Borghetto, il paese italiano dove i bimbi islamici hanno fatto festa per le stragi di Parigi – Italia – Libero Quotidiano
9 years ago
La sera degli attentati di Parigi c’erano dei bambini che festeggiavano lanciando mortaretti nei tombini e nelle fognature al grido di «Allah akbar», dio è grande. Ma se pensate che si tratti di giovani islamici che vivono in un quartiere di Gaza o in un sobborgo di Kabul vi sbagliate di grosso. Nossignori, quei piccoli in festa per le stragi jihadiste che hanno colpito il cuore dell’Europa stavano a Borgetto Lodigiano, un paesino di neanche 5mila anime in provincia di Lodi, ad appena 56 chilometri da Milano.
La segnalazione è arrivata a Libero ieri pomeriggio. Ed è stata confermata dal sindaco. In quel piccolo borgo lombardo i cittadini sono allo stremo anche perché oramai la situazione lì è al limite. «Siamo preoccupati», ammette infatti Giovanna Gargioni, sindaco leghista di Borgetto: «Il nostro Comune è aperto a tutti quelli che rispettano le leggi e vogliono integrarsi, questi però sono comportamenti imprescindibili per un vivere civile: chi non è disposto a stare alle regole da noi non è il benvenuto».
Già. E dire che in quel piccolo paese del lodigiano stranieri e immigrati ci hanno fatto casa. O meglio, se la sono presa senza chiedere a nessuno. Come è accaduto nei tre palazzi residenziali del centro, a neanche 300 metri dalla sede del Municipio: da anni lì ci vivono 52 famiglie, quasi tutte egiziane, quasi tutte provenienti da El-daqahliyya, una regione a nord del Cairo. In quegli edifici ci stanno illegalmente, manco a dirlo: non pagano le tasse, non sanno nemmeno cosa sia la Tari, la Tarsu o le rette scolastiche dei più piccoli, non hanno un contratto di locazione. Hanno preso possesso di quegli appartamenti qualche anno fa, quando quegli stabili sono rientrati in una procedura fallimentare. «Dovevano regolarizzarsi, non lo hanno mai fatto», racconta Gargioni, «nel 2013 è subentrato un custode egiziano e da allora le chiavi di quelle case sono passate di mano in mano: è difficile anche solo contarli».
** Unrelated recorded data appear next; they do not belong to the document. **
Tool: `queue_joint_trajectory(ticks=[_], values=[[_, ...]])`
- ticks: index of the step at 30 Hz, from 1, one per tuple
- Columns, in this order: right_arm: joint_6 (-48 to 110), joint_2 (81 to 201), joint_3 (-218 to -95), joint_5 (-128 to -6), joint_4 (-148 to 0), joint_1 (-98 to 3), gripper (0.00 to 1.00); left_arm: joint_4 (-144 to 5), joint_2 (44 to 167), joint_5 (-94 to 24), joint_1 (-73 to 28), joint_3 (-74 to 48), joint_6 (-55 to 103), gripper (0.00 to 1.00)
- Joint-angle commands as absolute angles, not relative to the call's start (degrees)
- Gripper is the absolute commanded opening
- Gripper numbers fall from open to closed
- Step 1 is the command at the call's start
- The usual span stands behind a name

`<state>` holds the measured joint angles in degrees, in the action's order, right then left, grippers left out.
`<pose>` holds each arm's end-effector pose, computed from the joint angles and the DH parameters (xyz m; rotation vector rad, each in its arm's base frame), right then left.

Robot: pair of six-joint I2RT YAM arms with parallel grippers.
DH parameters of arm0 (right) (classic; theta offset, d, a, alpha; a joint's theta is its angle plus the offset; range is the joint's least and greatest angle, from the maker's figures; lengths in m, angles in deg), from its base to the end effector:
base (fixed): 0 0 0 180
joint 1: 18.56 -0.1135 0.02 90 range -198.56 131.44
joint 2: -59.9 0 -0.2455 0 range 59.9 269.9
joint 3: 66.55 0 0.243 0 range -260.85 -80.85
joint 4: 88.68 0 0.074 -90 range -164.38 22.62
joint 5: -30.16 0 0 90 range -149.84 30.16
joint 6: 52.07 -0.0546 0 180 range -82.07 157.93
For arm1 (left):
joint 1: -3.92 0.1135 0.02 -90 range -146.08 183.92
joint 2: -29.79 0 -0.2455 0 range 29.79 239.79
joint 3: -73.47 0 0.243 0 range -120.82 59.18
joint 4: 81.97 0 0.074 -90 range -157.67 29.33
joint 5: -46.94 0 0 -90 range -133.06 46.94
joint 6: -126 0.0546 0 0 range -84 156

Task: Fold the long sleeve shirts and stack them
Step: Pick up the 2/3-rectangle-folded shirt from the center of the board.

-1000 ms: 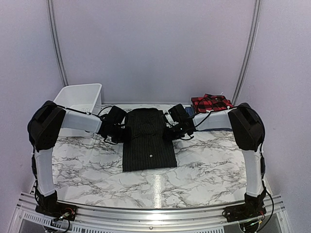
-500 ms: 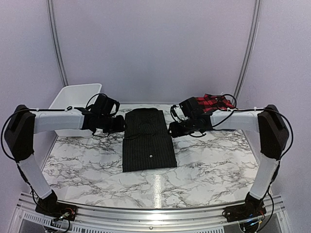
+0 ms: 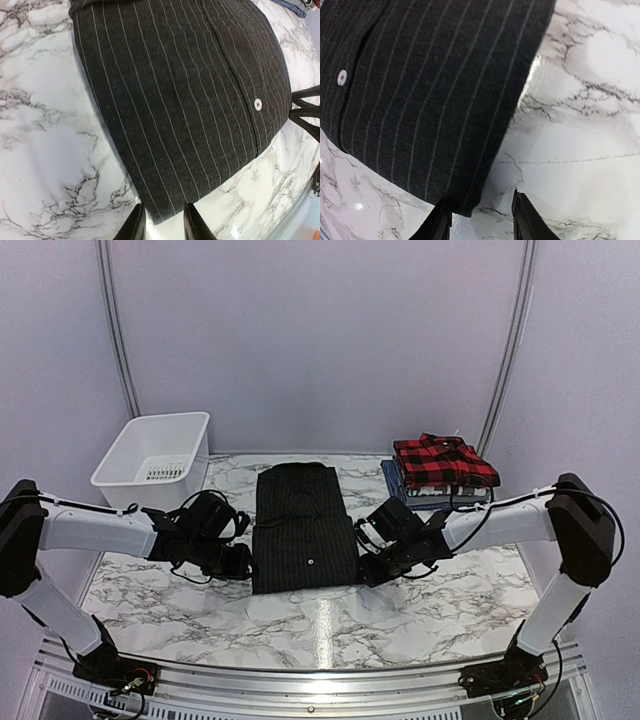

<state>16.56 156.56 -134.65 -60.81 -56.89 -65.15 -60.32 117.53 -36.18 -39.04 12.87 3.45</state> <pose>0.2230 0.2371 0.1294 -0.5934 2.6250 0.4170 0.2232 -0.2167 0.1515 0.2890 2.5369 -0.7090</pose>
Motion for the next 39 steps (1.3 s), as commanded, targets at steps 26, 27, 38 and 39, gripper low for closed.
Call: queue_joint_trajectory(ticks=[26,27,38,39], values=[[19.9,156.7,-126.8,-56.6,-66.0,-69.2,0.32,-62.0,121.7,-40.9,-47.2,17.4,2.8,0.27],[20.1,156.9,-126.7,-56.5,-66.1,-69.2,0.31,-62.0,122.0,-41.3,-47.2,17.0,3.0,0.27],[20.6,156.6,-126.0,-56.4,-66.8,-69.5,0.21,-57.7,122.4,-49.5,-48.7,15.5,4.1,0.28],[20.7,156.5,-126.0,-56.4,-66.9,-69.5,0.19,-57.7,122.3,-49.4,-48.9,15.6,4.5,0.29]])
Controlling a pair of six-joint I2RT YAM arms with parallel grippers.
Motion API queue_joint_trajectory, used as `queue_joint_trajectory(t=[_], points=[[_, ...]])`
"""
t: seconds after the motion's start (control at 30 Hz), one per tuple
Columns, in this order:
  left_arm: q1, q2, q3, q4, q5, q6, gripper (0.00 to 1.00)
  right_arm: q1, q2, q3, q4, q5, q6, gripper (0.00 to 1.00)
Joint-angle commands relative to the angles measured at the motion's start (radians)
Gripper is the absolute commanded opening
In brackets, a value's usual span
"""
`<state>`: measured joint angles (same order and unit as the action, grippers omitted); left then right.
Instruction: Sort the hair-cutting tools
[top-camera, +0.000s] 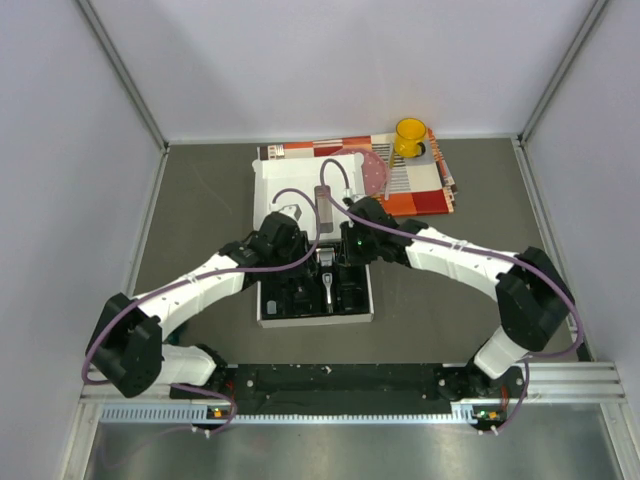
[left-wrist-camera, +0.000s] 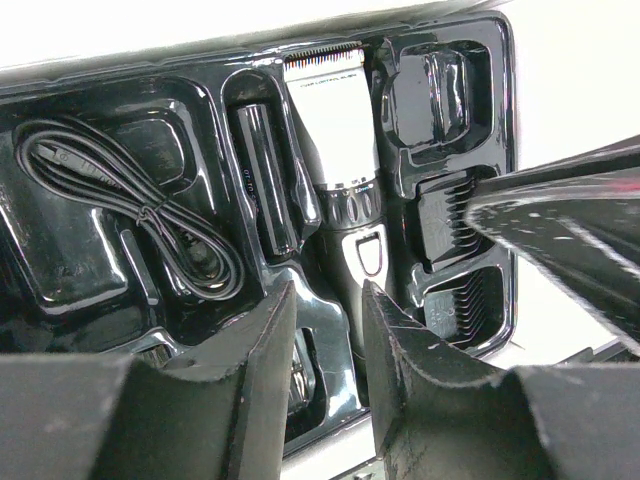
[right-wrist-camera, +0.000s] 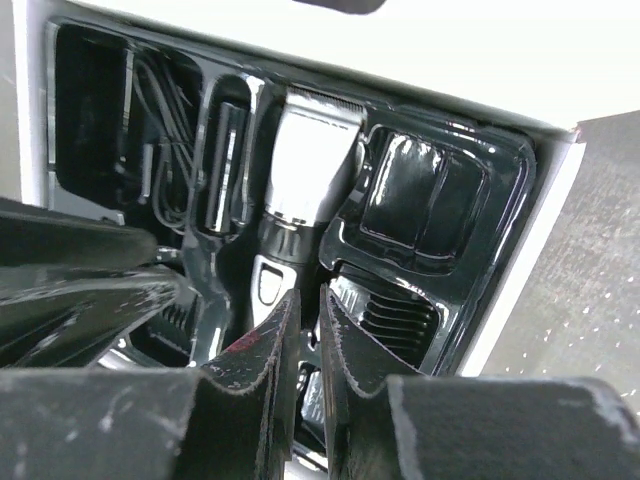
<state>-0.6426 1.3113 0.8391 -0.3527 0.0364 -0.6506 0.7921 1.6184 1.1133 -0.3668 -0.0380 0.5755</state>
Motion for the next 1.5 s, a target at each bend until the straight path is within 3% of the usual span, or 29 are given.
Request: queue_joint_trajectory(t=[0.0,0.53,0.97,1.2,1.3,1.47], points=[[0.001,-0.001,-0.015,0.015,0.0,0.017,0.38,0.01,-0.092,0.01,0.065,0.035,-0.026,0.14],[0.003,-0.02,-0.067,0.037,-0.009,0.017,0.35,0.012,-0.061,-0.066,0.003,-0.025,0.03,0.13],[0.003,-0.017,-0.081,0.034,-0.015,0.012,0.34,0.015,0.052,-0.056,-0.056,0.032,0.04,0.11],[0.003,-0.035,-0.072,0.026,-0.027,0.012,0.34,0.015,-0.012,0.002,-0.089,0.062,0.04,0.11],[0.003,-0.049,-0.064,0.024,-0.027,0.019,0.35,0.015,-0.067,0.051,-0.101,0.084,0.035,0.18],[0.003,-0.072,-0.055,0.021,-0.067,0.025,0.37,0.009,-0.139,0.141,-0.175,0.205,0.053,0.39]])
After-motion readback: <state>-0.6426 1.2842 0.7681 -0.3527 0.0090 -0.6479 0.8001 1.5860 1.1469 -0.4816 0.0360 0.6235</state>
Della serie: a Borghetto non sanno nemmeno in quanti ci vivono effettivamente in quel complesso residenziale in pieno centro. «Abbiamo fatto diverse ispezioni, ci risultano almeno 150 persone di cui 70 minori: ma poi non possiamo sapere chi entra e chi esce la sera». Senza contare che gli inquilini di quei palazzi sono tutti immigrati regolari, hanno un lavoro a tempo indeterminato, sono dipendenti di aziende italiane se non addirittura internazionali. Quindi potrebbero tranquillamente permettersi una sistemazione in regola. Eppure non lo fanno.
Quest’estate, poi, sono stati protagonisti di una maxi rissa che ha coinvolto 60 persone, una folla oceanica se paragonata alla popolazione di Borghetto. «Hanno iniziato le donne, noi eravamo increduli e non siamo riusciti a fare niente», chiosa Gargioni. In quell’occasione sono partiti i calci, i pugni, gli spintoni, addirittura le cinghiate, tanto che le autorità hanno dovuto chiudere il parco comunale per cercare di sedare gli animi. «Di problemi ce ne sono parecchi: spesso a terra c’è spazzatura a destra e a manca, i cittadini sono insofferenti. Ora la curatela fallimentare inizierà con i lavori di sgombero, l’amministrazione comunale ha fatto tutto quello che poteva», conclude il sindaco. E dieci giorni fa è arrivata l’ennesima provocazione: quei bambini esultanti mentre a Parigi i terroristi del Califfato nero sparavano nei teatri e nei caffè, uccidendo a caso.
«Siamo preoccupati, ma non siamo sorpresi», commenta Pietro Foroni, consigliere regionale e comunale del Carroccio proprio a Borghetto: «Purtroppo siamo abituati a queste scene: più volte abbiamo visto mussulmani che quando va bene non prendono le distanze dagli atti di terrorismo, mentre quando va male inneggiano alle stragi». Poi conclude: «Quella di Borghetto è una situazione particolare, ma che ci dimostra per l’ennesima volta che l’Islam moderato non esiste. La cittadinanza italiana si guadagna non solo col tempo, ma anche condividendo gli stessi valori della nostra società. E questo i giovani mussulmani spesso non lo fanno».